YOUR INSTRUCTIONS → Quote word for word the lines below, beginning with the first and ending with the one that has "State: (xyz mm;". Drop the pictures.

COLLECTED DATA →
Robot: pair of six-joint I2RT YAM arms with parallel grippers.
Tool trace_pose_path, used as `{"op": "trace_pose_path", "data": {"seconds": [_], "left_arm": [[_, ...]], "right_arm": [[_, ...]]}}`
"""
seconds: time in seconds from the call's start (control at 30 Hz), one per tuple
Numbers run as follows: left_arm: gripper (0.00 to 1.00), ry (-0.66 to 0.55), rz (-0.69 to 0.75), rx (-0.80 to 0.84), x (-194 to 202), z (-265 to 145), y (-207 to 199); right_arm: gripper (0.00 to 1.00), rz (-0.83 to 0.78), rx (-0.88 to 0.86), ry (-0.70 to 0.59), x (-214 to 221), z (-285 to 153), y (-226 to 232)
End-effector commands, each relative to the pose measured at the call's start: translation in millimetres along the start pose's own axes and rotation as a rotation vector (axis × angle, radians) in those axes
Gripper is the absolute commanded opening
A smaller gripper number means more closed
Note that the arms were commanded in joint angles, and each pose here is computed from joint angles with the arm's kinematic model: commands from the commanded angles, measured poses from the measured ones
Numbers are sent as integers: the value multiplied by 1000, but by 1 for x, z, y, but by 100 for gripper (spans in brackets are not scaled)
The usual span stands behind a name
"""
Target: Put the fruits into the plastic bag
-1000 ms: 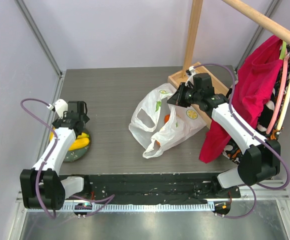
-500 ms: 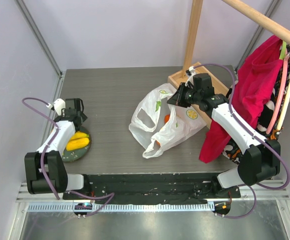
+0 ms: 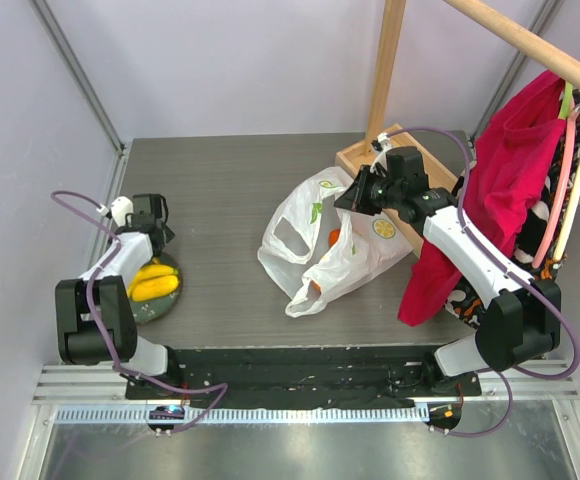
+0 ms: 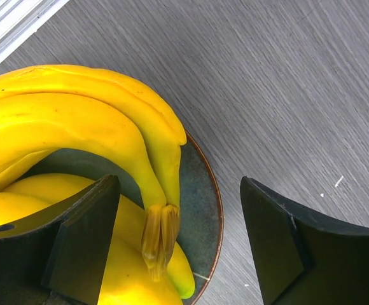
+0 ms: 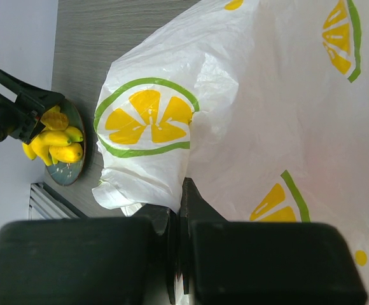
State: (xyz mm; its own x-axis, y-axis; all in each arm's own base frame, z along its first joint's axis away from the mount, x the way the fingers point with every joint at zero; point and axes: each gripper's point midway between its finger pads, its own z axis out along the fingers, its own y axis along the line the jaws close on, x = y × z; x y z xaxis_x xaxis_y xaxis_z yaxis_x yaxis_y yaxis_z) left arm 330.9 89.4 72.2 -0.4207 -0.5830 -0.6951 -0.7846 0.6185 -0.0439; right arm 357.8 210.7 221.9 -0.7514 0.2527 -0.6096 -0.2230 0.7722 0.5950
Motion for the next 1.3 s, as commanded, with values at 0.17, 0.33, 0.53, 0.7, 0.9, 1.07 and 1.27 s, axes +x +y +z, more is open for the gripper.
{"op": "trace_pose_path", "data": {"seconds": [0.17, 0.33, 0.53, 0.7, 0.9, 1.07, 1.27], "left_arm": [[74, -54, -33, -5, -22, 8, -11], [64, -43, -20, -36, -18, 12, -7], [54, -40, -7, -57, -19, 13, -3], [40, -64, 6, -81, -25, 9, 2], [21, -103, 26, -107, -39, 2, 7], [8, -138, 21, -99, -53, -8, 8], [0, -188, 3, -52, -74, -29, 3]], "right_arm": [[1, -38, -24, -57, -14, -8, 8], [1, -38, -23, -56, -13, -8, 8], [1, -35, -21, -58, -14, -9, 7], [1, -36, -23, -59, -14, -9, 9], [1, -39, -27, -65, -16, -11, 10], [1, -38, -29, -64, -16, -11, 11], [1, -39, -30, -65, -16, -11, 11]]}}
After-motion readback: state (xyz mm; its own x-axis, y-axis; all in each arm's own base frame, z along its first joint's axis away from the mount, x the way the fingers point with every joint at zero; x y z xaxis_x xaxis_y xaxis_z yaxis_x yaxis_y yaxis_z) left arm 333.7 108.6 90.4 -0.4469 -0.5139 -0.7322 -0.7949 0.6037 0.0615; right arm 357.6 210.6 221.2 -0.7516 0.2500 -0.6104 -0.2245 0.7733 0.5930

ANSWER FOR THIS EXERCISE →
Robot: pair of six-joint I2RT YAM arms with parallel grippers.
Tool trace_pose_path, used as `{"op": "trace_pose_path", "data": {"seconds": [_], "left_arm": [[_, ...]], "right_arm": [[_, ...]]}}`
"""
seconds: time in seconds from the call's start (control at 30 Hz), one per tuple
Numbers run as follows: left_arm: gripper (0.00 to 1.00), ry (-0.66 to 0.55), rz (-0.69 to 0.75), rx (-0.80 to 0.84), x (-194 to 202), z (-265 to 145), y (-207 to 199); right_arm: gripper (0.00 to 1.00), rz (-0.83 to 0.78), rx (-0.88 to 0.86), ry (-0.70 to 0.59), x (-214 to 221), z (-285 to 153), y (-226 to 232)
End-effector commands, each relative to the pose measured at the call's start: translation in millimetres along the start pose's own axes and rotation as a rotation vector (axis × angle, radians) in those axes
Gripper is the absolute commanded opening
A smaller gripper number means more closed
Note that the arms were commanded in joint angles, and each pose here is computed from joint angles with the arm's kinematic model: commands from the commanded angles, measured poses from the measured ones
Numbers are sent as integers: the value multiplied by 1000, but by 1 for x, z, y, but by 100 for gripper (spans in brackets are not scaled)
The usual span stands behind a name
"""
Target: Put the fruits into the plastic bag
-1000 ms: 
-500 ms: 
+0 ms: 
+0 ms: 
+0 ms: 
State: (xyz mm; its own x-axis, y-axis; all in each arm's own base frame, z along its first joint's axis away from the mount, x the way the fingers point with every joint at zero; point and axes: each gripper's point midway between its finger pads, its own z axis out along the fingers, its own y axis along the line the jaws close on, x = y × z; x y z xaxis_x xaxis_y xaxis_z yaxis_x yaxis_y yaxis_z) left arm 330.9 89.4 72.2 -0.4207 -0.5830 -0.6951 -0.7846 0.6185 -0.0439; right arm 357.8 210.7 221.9 -0.7514 0.2527 -0.6096 -0.2230 0.7722 0.5950

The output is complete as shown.